* Task to complete
Below is a listing to write out in full, exactly as given, without its pictures.

= Beginning of Section =

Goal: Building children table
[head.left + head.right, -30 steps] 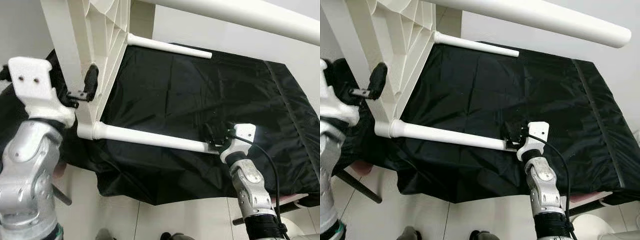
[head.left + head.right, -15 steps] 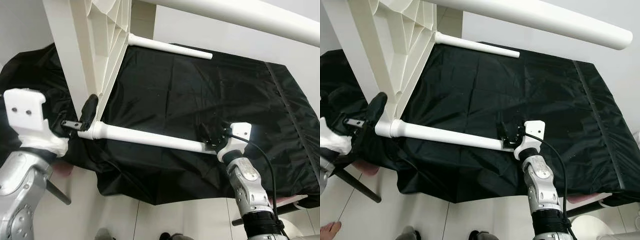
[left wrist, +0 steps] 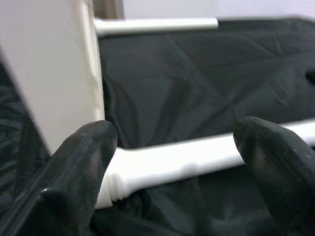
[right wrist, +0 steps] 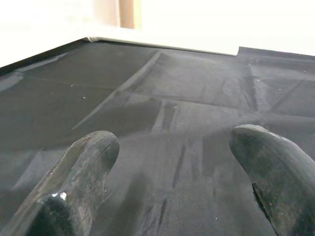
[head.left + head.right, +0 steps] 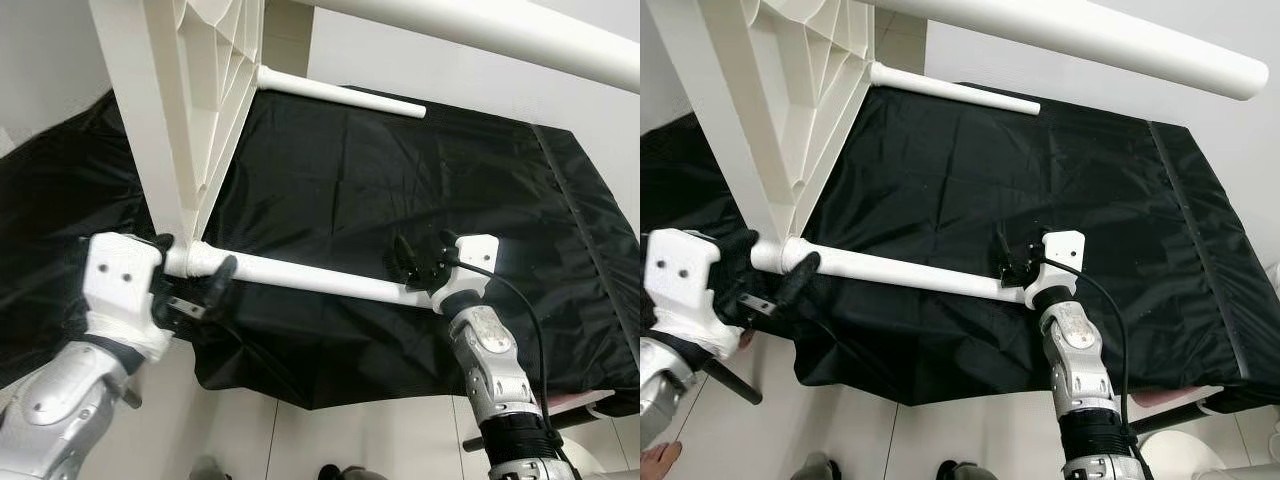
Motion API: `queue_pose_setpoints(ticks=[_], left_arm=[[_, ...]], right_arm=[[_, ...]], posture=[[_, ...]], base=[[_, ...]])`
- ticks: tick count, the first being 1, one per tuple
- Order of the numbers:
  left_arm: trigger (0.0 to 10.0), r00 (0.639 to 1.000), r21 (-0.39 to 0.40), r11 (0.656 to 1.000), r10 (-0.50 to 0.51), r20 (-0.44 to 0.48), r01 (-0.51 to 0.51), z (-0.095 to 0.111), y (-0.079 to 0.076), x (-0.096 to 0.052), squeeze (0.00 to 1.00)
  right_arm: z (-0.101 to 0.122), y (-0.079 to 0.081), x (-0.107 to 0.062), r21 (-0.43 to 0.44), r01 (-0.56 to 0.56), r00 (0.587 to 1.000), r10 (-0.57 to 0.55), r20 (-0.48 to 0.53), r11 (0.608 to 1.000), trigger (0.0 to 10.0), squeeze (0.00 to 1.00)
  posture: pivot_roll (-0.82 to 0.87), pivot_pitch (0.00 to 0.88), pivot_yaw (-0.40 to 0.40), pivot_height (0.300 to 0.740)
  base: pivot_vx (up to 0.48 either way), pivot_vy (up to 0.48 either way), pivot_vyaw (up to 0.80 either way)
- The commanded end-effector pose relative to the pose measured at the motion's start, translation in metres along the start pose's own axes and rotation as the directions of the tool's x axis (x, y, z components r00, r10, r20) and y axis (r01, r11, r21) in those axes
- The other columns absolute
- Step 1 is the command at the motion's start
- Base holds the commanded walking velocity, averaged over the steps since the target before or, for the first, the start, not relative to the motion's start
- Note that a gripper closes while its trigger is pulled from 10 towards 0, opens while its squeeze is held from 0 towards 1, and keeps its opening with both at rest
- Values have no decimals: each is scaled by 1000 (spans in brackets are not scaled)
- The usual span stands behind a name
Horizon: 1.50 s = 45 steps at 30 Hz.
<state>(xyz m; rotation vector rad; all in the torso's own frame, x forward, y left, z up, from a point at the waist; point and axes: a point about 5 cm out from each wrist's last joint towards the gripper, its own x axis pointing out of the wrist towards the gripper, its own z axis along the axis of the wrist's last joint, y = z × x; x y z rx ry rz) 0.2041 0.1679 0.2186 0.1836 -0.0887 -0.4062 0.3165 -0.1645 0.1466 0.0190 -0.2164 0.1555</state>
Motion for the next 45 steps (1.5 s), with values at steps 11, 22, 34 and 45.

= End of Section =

* Exercise output
Goal: Building children table
[head.left + head.right, -30 steps] 
[head.left + head.right, -15 steps] 
[left wrist, +0 steps] 
[right wrist, +0 steps] 
[head.left + head.right, +0 steps] 
Motion API: `queue_pose_setpoints(ticks=[_], left_arm=[[_, ...]], right_arm=[[_, ...]], posture=[[_, ...]], base=[[_, ...]])`
- ticks: tick count, the first being 1, one per tuple
- Order of the numbers:
  left_arm: trigger (0.0 to 10.0), r00 (0.639 to 1.000), r21 (-0.39 to 0.40), r11 (0.656 to 1.000), r10 (-0.50 to 0.51), r20 (-0.44 to 0.48), r01 (-0.51 to 0.51), z (-0.095 to 0.111), y (-0.079 to 0.076), x (-0.096 to 0.052), squeeze (0.00 to 1.00)
  right_arm: z (-0.101 to 0.122), y (-0.079 to 0.081), x (-0.107 to 0.062), r21 (-0.43 to 0.44), r01 (-0.56 to 0.56), r00 (0.587 to 1.000), r10 (-0.57 to 0.55), r20 (-0.48 to 0.53), r11 (0.608 to 1.000), trigger (0.0 to 10.0), squeeze (0.00 to 1.00)
  posture: pivot_roll (-0.82 to 0.87), pivot_pitch (0.00 to 0.88), pivot_yaw (-0.40 to 0.40), pivot_height (0.300 to 0.740)
  base: pivot_vx (up to 0.48 either way), pivot_vy (up to 0.48 either way), pivot_vyaw (up to 0.80 either way)
- The commanded end-effector pose relative to the pose measured at the motion's start, translation in metres along the start pose's own axes and rotation as the directions of the tool's x axis (x, y, z components r00, r10, r20) and y axis (r01, r11, r21) in those axes
- The other columns absolute
- Step 1 is the command at the motion's start
- Base holds the commanded walking velocity, averaged over the steps since the target before or, for the first, the start, not relative to the motion's start
- Note that a gripper closes while its trigger is pulled from 10 towards 0, opens while its squeeze is held from 0 towards 1, and keeps its opening with both at rest
- Values have no decimals: each is scaled by 1000 (spans in brackets are not scaled)
- The usual span stands behind a name
Horizon: 1.50 s = 45 steps at 30 Hz.
<state>(xyz m; rotation vector rad; all in the torso's own frame, x forward, y left, z up, from a point at the waist; point and axes: a point about 5 cm out from each wrist's last joint towards the gripper, its own x axis pointing out of the wrist towards the gripper, its own z axis along the axis of the wrist's last joint, y = z × x; x y z rx ry rz) 0.2041 0.1679 0.2186 0.1836 -0.0887 -0.4062 0.3165 -0.1645 0.1466 0.0190 -0.2164 0.1555</state>
Motion for the next 45 steps (1.5 s), with values at steps 11, 22, 34 and 45.

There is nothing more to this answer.